Enhancing the Delivery of Stem Cell Therapeutics by Mimicking Natural Immune Cell Recruitment Mechanics
Because myocyte loss is a fundamental component of ischemic injury and adverse post-infarction remodeling, stem cell-based therapy has emerged as a promising approach to restore cardiac function after MI (105). However, progress in this field has been stymied due, at least in part, to challenges related to cell survival and engraftment after injection. Accordingly, there is interest in learning from the natural homing process of immune cells to inflamed myocardium and glycoengineering stem cells with selectin ligands and other features to enhance retention at sites of cardiac injury. Such cells exhibit low immunogenicity and express multiple bioactive compounds including chemokines and growth factors that may enhance cardiac repair and promote myocardial regeneration. Moving beyond whole cells, stem cell-derived exosomes and microvesicles can also be targeted to deliver microRNA and proteins for therapeutic benefit. These vesicles often contain pro-angiogenic and pro-fibrotic factors that promote endothelial proliferation and TGF-β driven repair processes (106). Such modified cells and exosomes may be administered via a variety of delivery methods including intra-venous (i.v.), intra-arterial (i.a.), or intra-coronary (i.c.) infusion in order to enable their targeting to sites of injury. With respect to the mode of infusion, i.c. injection may be the most suitable approach since i.v. injection results in the delivery of all cells to the right-side of the heart with possible trapping and retention in non-targeted lung alveolar capillaries (107).

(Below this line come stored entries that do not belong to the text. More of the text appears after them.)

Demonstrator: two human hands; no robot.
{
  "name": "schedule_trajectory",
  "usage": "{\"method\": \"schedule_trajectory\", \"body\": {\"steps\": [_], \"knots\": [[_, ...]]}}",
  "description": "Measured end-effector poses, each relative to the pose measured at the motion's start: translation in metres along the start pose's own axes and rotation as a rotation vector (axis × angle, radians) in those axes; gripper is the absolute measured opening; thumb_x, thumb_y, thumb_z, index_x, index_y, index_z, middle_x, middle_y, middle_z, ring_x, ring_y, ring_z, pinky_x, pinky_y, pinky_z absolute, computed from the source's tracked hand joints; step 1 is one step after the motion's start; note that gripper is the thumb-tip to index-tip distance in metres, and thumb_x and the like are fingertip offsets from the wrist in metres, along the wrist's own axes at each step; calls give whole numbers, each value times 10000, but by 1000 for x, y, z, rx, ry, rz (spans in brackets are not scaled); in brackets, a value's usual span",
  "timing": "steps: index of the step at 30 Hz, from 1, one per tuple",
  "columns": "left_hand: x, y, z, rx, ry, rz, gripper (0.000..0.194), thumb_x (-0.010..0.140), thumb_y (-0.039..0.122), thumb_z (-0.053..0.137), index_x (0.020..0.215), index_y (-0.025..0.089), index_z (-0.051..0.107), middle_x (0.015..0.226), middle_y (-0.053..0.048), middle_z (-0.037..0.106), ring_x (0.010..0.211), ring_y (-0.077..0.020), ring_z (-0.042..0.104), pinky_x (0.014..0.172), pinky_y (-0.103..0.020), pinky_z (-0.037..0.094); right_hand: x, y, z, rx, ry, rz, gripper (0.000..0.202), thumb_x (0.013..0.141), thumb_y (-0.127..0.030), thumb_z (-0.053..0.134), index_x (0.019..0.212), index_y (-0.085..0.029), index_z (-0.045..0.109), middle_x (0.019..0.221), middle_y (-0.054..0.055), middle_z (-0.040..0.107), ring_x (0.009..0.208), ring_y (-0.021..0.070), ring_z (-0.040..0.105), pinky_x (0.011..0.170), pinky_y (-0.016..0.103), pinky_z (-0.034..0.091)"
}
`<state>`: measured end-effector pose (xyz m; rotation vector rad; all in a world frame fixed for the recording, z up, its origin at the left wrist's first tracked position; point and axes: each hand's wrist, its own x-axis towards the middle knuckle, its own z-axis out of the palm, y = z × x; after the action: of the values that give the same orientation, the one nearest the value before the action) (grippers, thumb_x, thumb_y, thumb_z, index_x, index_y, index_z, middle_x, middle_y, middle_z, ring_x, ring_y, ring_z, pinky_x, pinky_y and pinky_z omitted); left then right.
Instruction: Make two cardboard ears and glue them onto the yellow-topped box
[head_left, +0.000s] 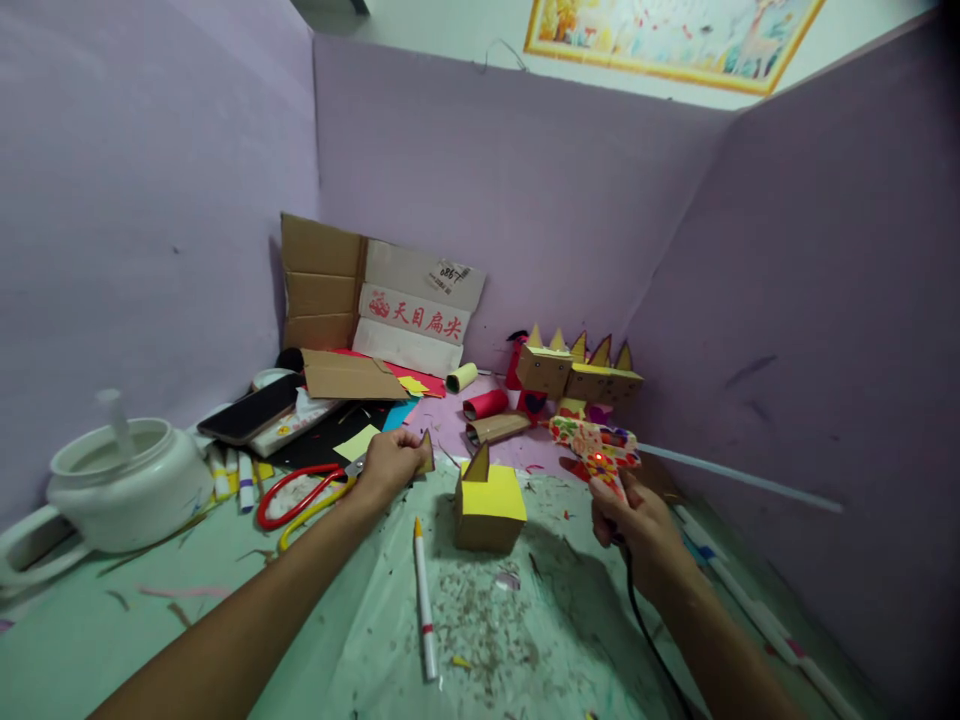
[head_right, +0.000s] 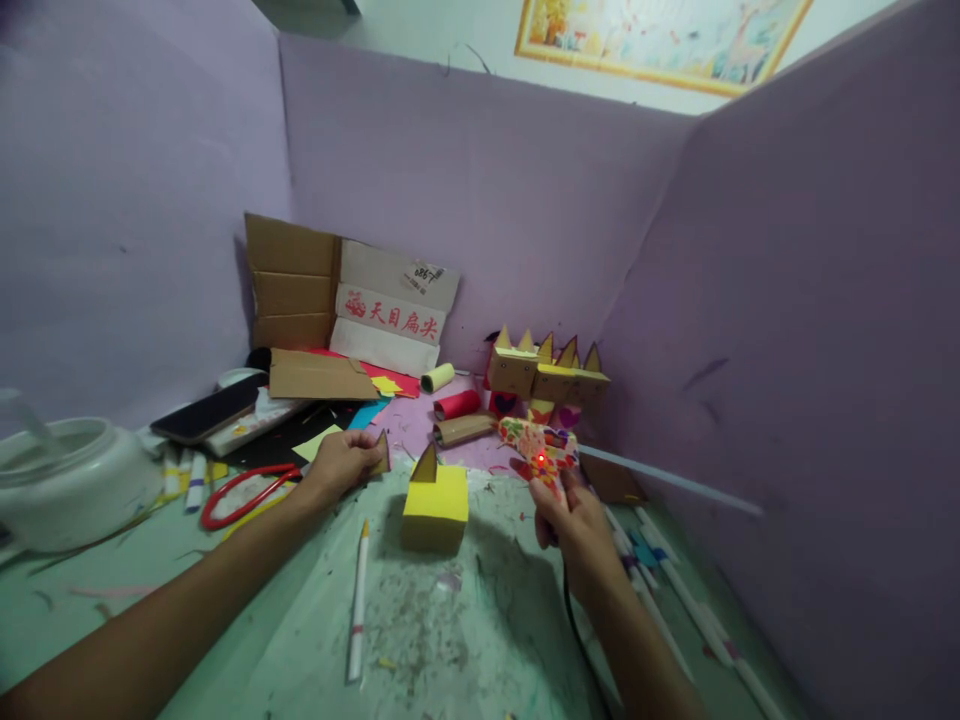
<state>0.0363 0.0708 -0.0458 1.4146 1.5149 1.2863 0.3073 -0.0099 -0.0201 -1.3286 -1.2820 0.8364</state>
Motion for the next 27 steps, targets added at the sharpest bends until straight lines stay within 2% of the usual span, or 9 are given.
{"method": "schedule_trajectory", "body": {"steps": [2, 4, 8, 11, 18, 23, 27], "knots": [[-1, 1, 2, -27, -14, -58, 131, 570, 245, 612, 524, 169, 516, 368, 66, 442, 341, -66, 377, 366, -186, 265, -4, 5, -1, 60, -10, -9, 273, 708, -438, 623, 768, -195, 516, 555, -3, 574, 416, 98, 391, 406, 232, 282], [-3, 3, 2, -52, -33, -116, 130, 559, 227, 618, 531, 165, 507, 359, 73, 425, 334, -58, 358, 363, -182, 250, -8, 9, -2, 76, -37, 8, 302, 675, -423, 663, 791, -187, 515, 614, 3, 589, 430, 88, 375, 408, 224, 266], [-5, 8, 0, -76, -92, -214, 124, 544, 175, 613, 550, 169, 490, 335, 83, 406, 314, -56, 326, 351, -184, 223, -10, 13, -8, 56, -127, 42, 290, 673, -399, 674, 693, -180, 485, 510, -56, 424, 448, 80, 327, 420, 216, 250], [-5, 9, -2, -66, -132, -263, 112, 536, 126, 594, 557, 168, 492, 322, 79, 413, 306, -62, 322, 345, -187, 219, -10, 11, -16, 48, -182, 60, 282, 672, -392, 672, 669, -179, 489, 515, -65, 371, 451, 73, 288, 414, 212, 226], [-5, 7, -1, -57, -157, -295, 110, 549, 72, 555, 546, 165, 498, 342, 70, 422, 333, -66, 338, 355, -184, 245, -10, -6, -23, -122, -352, 104, 310, 695, -415, 634, 864, -157, 603, 544, -57, 376, 456, 76, 278, 409, 207, 214], [-5, 7, 0, -55, -162, -297, 120, 553, 60, 570, 540, 162, 508, 346, 71, 420, 343, -67, 349, 364, -185, 262, -6, -23, -19, -226, -362, 98, 316, 660, -444, 641, 799, -163, 604, 555, -29, 462, 473, 102, 392, 422, 216, 296], [-5, 7, 1, -48, -163, -301, 127, 550, 58, 586, 537, 159, 511, 343, 72, 419, 346, -67, 351, 368, -185, 265, -2, -35, -17, -242, -384, 61, 318, 615, -436, 666, 795, -176, 625, 738, 50, 630, 711, 212, 585, 614, 294, 461]]}}
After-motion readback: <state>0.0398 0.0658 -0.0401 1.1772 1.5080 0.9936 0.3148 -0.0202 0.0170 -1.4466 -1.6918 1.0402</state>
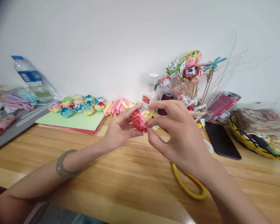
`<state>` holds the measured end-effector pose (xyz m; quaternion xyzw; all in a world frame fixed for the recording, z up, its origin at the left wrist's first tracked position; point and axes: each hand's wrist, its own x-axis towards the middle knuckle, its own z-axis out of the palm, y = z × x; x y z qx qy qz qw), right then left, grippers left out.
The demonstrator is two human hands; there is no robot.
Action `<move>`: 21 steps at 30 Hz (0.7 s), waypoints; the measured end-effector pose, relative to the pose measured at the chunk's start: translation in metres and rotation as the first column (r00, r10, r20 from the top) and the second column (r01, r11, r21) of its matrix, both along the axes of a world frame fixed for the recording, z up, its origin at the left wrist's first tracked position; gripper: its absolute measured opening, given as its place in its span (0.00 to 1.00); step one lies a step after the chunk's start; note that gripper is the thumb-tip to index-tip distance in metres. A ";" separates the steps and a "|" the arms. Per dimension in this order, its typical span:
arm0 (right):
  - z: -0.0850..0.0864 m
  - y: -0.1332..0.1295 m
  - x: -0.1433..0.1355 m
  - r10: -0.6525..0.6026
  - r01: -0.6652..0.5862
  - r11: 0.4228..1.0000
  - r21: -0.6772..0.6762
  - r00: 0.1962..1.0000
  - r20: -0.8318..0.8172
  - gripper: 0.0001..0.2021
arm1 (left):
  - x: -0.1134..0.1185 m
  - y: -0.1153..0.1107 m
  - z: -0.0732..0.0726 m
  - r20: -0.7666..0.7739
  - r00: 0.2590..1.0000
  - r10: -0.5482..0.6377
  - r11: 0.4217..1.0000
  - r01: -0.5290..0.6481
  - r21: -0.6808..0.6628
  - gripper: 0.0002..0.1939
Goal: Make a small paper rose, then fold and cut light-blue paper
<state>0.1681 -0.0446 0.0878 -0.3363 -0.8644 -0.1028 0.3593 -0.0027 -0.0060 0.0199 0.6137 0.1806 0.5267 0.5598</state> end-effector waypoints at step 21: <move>-0.026 0.005 -0.006 -0.178 0.112 0.830 0.547 0.982 0.068 0.12 | 0.006 -0.005 -0.005 0.019 0.894 0.449 0.873 -0.443 0.207 0.32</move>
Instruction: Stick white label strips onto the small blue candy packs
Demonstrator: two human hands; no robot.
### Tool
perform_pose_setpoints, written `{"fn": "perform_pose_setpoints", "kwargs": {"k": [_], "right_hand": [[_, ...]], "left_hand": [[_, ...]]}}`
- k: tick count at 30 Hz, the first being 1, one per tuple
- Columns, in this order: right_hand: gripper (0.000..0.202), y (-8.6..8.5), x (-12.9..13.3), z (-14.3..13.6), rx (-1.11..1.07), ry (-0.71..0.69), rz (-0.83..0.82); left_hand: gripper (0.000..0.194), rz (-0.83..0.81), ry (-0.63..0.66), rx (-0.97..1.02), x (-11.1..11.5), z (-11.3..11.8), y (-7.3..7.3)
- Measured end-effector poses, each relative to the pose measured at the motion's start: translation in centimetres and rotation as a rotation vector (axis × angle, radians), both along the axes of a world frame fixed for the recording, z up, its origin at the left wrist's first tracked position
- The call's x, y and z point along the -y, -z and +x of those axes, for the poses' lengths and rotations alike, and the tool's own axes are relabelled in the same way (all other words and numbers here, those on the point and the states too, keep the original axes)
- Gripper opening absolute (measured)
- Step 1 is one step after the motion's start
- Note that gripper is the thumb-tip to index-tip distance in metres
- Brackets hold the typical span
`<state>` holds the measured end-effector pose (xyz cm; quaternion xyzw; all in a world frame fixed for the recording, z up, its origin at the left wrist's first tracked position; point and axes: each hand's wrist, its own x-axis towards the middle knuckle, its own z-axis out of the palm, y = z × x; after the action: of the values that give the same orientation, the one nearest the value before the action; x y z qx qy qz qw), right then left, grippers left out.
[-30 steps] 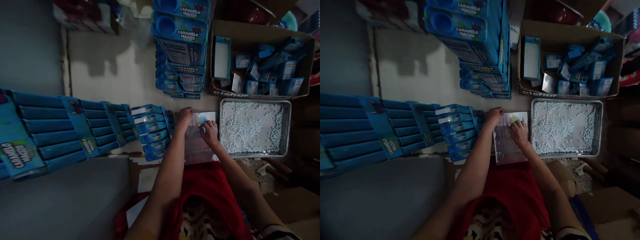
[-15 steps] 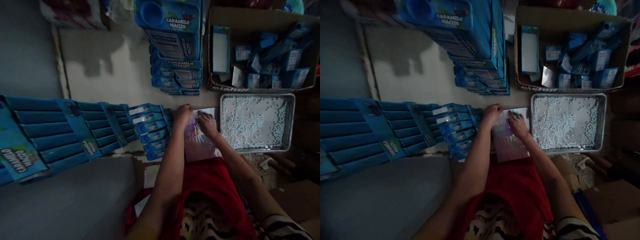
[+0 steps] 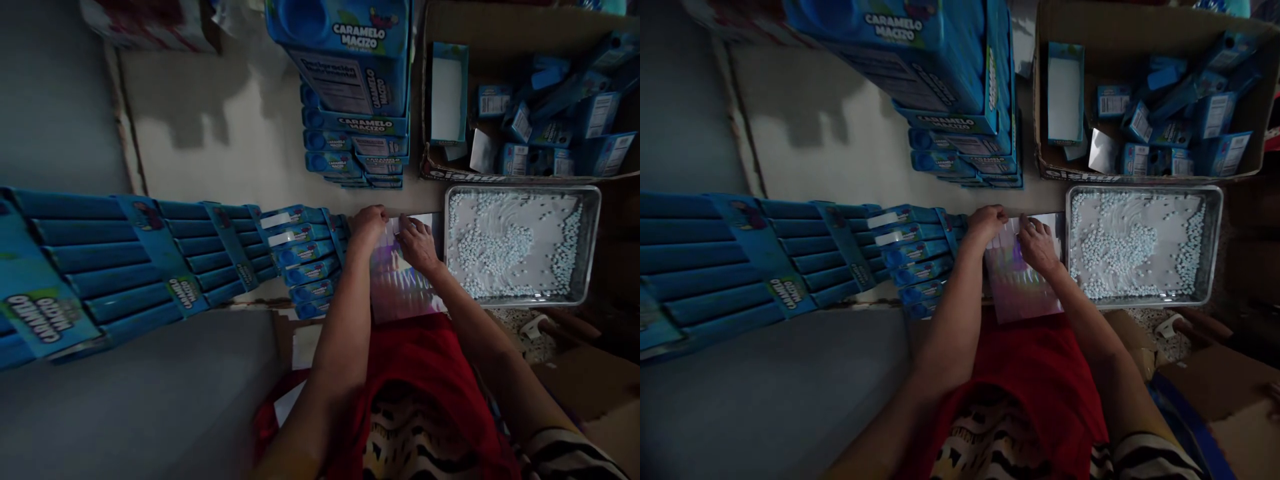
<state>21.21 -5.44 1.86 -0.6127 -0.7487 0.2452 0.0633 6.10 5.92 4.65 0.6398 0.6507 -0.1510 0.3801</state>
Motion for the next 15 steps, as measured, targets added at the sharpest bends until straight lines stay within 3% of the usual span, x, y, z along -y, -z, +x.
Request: {"fn": "perform_pose_setpoints", "kwargs": {"k": [7, 15], "right_hand": [[0.029, 0.2, 1.3, 0.1, -0.014, 0.025, 0.031], [0.028, -1.1, -1.1, 0.9, 0.042, -0.078, 0.012]], "left_hand": [[0.015, -0.014, -0.018, -0.001, -0.1, 0.2, 0.2], [0.018, -0.036, 0.029, -0.007, -0.4, -0.1, 0.7]]}}
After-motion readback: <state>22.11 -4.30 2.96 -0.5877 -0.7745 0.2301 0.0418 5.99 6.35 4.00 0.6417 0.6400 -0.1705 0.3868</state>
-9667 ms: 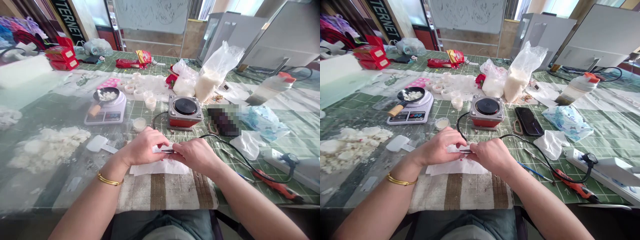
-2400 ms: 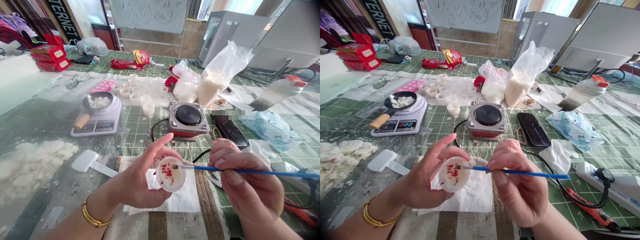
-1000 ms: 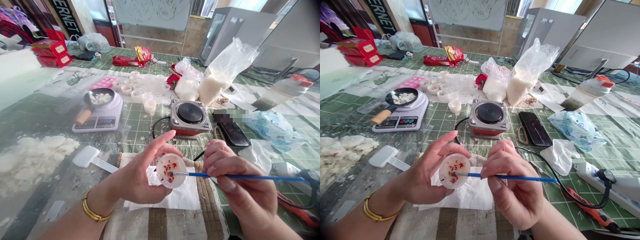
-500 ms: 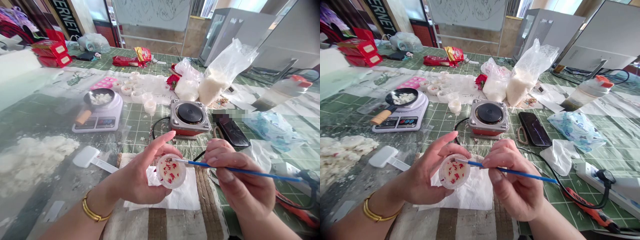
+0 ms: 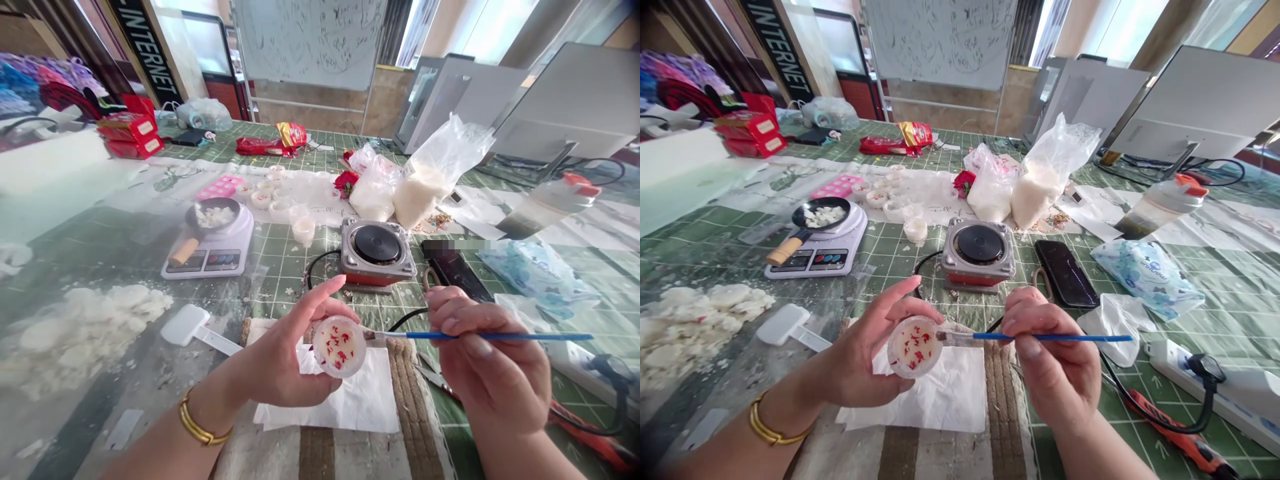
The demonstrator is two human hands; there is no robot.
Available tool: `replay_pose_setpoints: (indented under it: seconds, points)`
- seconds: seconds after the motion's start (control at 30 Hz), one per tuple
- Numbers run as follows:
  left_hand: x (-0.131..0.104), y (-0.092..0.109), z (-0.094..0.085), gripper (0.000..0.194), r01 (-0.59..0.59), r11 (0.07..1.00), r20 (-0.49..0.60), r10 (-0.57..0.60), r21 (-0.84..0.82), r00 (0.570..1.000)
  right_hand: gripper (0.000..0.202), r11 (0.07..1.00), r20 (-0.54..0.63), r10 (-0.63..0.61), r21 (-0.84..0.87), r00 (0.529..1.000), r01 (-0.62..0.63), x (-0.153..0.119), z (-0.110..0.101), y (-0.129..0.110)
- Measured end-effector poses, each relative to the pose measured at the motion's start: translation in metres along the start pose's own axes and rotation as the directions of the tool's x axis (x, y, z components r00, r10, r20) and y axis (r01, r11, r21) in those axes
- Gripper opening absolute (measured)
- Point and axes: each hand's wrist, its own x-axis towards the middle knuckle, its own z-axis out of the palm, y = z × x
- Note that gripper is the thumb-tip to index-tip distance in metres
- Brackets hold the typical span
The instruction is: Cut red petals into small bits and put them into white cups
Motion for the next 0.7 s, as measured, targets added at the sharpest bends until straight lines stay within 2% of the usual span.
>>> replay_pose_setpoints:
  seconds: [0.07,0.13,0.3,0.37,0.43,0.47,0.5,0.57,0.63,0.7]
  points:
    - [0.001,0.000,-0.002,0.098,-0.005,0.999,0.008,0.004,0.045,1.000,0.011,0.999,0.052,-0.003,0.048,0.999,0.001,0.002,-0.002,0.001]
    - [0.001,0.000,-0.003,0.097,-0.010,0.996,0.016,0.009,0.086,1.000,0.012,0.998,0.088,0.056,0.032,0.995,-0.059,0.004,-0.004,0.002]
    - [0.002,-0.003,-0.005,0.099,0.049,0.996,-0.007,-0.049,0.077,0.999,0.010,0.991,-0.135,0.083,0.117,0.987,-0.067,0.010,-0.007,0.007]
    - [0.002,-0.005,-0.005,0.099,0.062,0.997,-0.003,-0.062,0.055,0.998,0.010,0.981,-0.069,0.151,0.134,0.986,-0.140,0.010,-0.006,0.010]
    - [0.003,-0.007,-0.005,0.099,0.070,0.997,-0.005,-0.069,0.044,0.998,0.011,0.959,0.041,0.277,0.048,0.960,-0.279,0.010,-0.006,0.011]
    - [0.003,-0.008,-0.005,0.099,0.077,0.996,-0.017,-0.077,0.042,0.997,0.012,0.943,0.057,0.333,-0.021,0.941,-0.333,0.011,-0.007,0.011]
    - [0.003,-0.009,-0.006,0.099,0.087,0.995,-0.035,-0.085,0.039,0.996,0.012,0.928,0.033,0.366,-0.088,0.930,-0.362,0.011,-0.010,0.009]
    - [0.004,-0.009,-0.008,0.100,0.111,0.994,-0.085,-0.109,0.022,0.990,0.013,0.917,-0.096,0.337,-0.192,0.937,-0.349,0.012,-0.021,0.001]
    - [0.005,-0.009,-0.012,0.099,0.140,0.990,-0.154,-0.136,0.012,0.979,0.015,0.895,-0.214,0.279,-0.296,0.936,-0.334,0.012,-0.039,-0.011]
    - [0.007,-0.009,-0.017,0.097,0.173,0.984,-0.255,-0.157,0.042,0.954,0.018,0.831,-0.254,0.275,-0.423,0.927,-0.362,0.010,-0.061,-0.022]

Arterial injection is also an alternate approach that may result in both directed and passive entrapment within arterial microvasculature. In this regard, stem cell type (e.g., typical mesenchymal stem cells/MSCs and cardiosphere derived stem cells/CDCs) are typically 1.5–2-fold larger than normal blood cells, and they are mechanically more rigid. The larger size increases the drag force applied on the cells under fluid shear by a factor of 2–4 compared to blood leukocytes, thus making it more challenging to capture these cells in large vessels (108). However, this enhanced size makes them more prone to entrapment in the microcirculation, a region where endothelial cells highly expresses adhesion molecules relevant to inflammation and injury.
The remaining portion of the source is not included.